2. Relevant equations
$A \subseteq \mathbb{R}$ An open cover for A is a possibly infinite collection of open sets whose union contains the set.
3. The attempt at a solution
By why cant my subcover be $(0,1/2) \bigcup (1/4,1)$
those are 2 open sets whose union is (0,1) and I have 2 sets.
Unless when they say finite sub cover they are talking about elements in the set.
I am probably missing something in the definition. Any help would be much appreciated.

2. Apr 12, 2012

### clamtrox

Perhaps your book is saying that there exists a cover with no finite subcovers? That statement would be true, and it would follow that the interval (0,1) is not compact.

3. Apr 12, 2012

### HallsofIvy

Staff Emeritus
No, it doesn't.

It says that there exist open covers which contain no finite sub cover.

Even simpler is the single open set (0, 1) itself.
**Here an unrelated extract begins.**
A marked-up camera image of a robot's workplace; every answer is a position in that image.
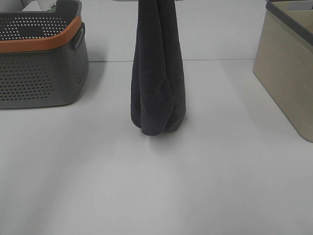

However, consider the infinite collection of open sets {1/n, 1} where n can be any integer larger than 1. If x is in (0, 1) it is positive and so 1/x is a positive number. There exist an integer N> 1/x which gives x> 1/N. x is contained in (1/N, 1) for that N so this is an open cover of (0, 1). But there is no finite number of those sets which contain all of (0, 1).

Last edited: Apr 12, 2012
4. Apr 12, 2012

### cragar

What do we mean by finite sub cover. DO our sets have to be indexed by the natural numbers?
Actually is it just saying that there can be an open cover that has no finite sub cover.
Not necessarily that all open covers are infinite.

Last edited: Apr 12, 2012
5. Apr 12, 2012

### Office_Shredder

Staff Emeritus
Your open sets can be indexed by whatever collection of indices you choose - it is common to have a collection of open sets indexed by the points in your topological space when using compactness

6. Apr 12, 2012

### HallsofIvy

Staff Emeritus
First, do you understand what "cover" means? An collection of sets "covers" set A if every member of A is in one of those sets. (Imagine set A as part of a drawing on the floor. You drop pieces of paper on top of it. A is "covered" if every point in A is under at least one of those papers.) An open cover for set A is, of course, a collection of open sets that "covers" A.

In fact, strictly speaking they don't have to be indexed at all. Of course, if there is a finite subcover, you could index that subcover with a finite set of natural numbers.

Yes, that is what both clamtrox and I said.

7. Apr 12, 2012

### cragar

ok thanks for all of your posts, it makes more sense now.

8. Apr 12, 2012

### SteveL27

Of course there's a finite subcover. {(0,1)} is one such. {0,3/4), (1/4, 1)} is another.

What your book probably says is that there exists an open cover that contains no finite subcover. One such would be (0, n/(n+1)) for n = 1, 2, 3, ... Therefore (0,1) is not compact.

But of course it does have a finite subcover, lots of them in fact.

But it's NOT true that every open cover of (0,1) contains a finite subcover. So it's not compact.